British Dynasty star Emma Samms, 59, talks about six-month ‘Long Covid’ hell: Actress says her health cruelly ‘fluctuates’ from’ good days’ when she ‘assumes she’s on the road to recovery … to go right back feeling horrible ‘
- The actress tested positive in March but was never hospitalized
- She said tasks like gardening for a few minutes leave her exhausted
- Long Covid is increasingly recognized, but doctors are unsure how to treat it
A British actress has told of her ‘Long Covid’ hell cruelly ‘fluctuating’ from ‘good days’ when she ‘assumes she’s on her way to recovery’ to feeling bad again.
Former Dynasty Emma Samms, 59, who tested positive for Covid in March, has said she is one of the ‘lung covid’ patients.
She reports having ‘panic-inducing levels of fatigue’ but has never been hospitalized.
Former Dynasty Emma Samms, 59, pictured, who tested positive for Covid in March, has said she is one of the ‘lung covid’ patients
Doctors don’t know how to treat the condition, nicknamed ‘lung covid’, which is increasingly recognized in medical circles.
The actress, who played Fallon Carrington Colby on the 1980s American TV show, has suffered debilitating symptoms for the past six months.
Tasks such as making a phone call or gardening for a few minutes exhaust her, she said The times.
She said, “This panic-inducing level of fatigue was less surprising and hugely compromising. And it fluctuates.
“I improve a little bit, have a good day, and assume I’m on the road to recovery to feel terrible right away.”
Ms Samms, who is the partner of BBC news anchor Simon McCoy, said that due to the little research that has been done on the condition that she ‘does not allow’ herself to think this is permanent.
The actress who played Fallon Carrington Colby on the 1980s American TV show reports she has “ panic-inducing levels of fatigue, ” but was never hospitalized
Researchers from Italy reported in The Journal of the American Medical Association that 87 percent of patients discharged from a hospital in Rome after having Covid still had at least 1 symptom after 60 days.
Although none of the patients showed signs of acute illness, 53 percent still reported fatigue, 43 percent had difficulty breathing, 27 percent joint pain, and 22 percent chest pain.
The condition, which is similar to chronic fatigue syndrome, leaves patients with multiple symptoms, such as extreme exhaustion, joint pain, or difficulty breathing.
Ms.
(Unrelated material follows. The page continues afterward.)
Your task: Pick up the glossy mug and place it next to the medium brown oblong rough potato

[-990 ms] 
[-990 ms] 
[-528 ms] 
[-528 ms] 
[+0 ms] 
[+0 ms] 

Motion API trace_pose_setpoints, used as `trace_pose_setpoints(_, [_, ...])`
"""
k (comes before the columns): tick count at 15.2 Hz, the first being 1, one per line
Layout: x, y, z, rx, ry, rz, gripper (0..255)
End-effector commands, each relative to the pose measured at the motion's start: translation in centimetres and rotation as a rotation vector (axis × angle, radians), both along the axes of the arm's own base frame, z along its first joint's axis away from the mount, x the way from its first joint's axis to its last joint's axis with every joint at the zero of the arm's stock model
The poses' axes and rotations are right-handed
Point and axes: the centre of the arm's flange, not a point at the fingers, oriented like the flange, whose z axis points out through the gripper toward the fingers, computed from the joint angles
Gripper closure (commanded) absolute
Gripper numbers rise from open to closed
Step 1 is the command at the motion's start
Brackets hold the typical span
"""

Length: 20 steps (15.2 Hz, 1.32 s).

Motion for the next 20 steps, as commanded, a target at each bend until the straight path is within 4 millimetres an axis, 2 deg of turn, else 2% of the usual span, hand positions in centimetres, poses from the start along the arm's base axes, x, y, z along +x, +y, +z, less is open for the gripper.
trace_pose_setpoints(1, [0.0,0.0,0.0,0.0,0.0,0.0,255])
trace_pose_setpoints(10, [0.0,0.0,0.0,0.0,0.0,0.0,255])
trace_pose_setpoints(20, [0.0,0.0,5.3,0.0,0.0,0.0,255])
Samms, who is the partner of BBC news anchor Simon McCoy, in the photo, said that due to the little research being done on the condition that she ‘doesn’t allow’ herself to think this is permanent
ARE THERE LONG-TERM SYMPTOMS OF COVID-19?
Most coronavirus patients recover within a fortnight, have a fever, cough and lose their sense of smell or taste for several days.
However, there is some evidence that the telltale symptoms of the virus can persist for weeks on end in ‘long haulers’ – the term for patients plagued with lasting complications.
Data from the COVID Symptom Study app, by King’s College London and health company Zoe, suggests that one in 10 people still has symptoms after three weeks, and some may suffer for months.
Long-term symptoms include:
- Chronic fatigue
- Increased heart rate
- Loss of taste / smell
- Kidney disease
- Mobility issues
- muscle strain
Support groups such as Long Covid have surfaced online for those who have suspected “Covid-19 and your experience does not follow the symptoms from the manual or recovery time.”
For those with a more serious illness, Italian researchers who followed 143 people hospitalized with the illness found that nearly 90 percent still had symptoms, including fatigue two months after they first became unwell.
The most common complaints were fatigue, shortness of breath and joint pain – all of which were reported in their battle with the disease.
Another study in Italy found that one in ten people who lose their sense of taste and smell due to the coronavirus – now recognized as a major sign of the infection – may not get it back within a month.
The study, published in the journal JAMA Otolaryngology – Head and Neck Surgery, involved 187 Italians who had the virus but were not sick enough to be hospitalized.
Professor Chris Whitty, the UK’s Chief Medical Officer, said the long-term effects of Covid-19 on health could be ‘significant’.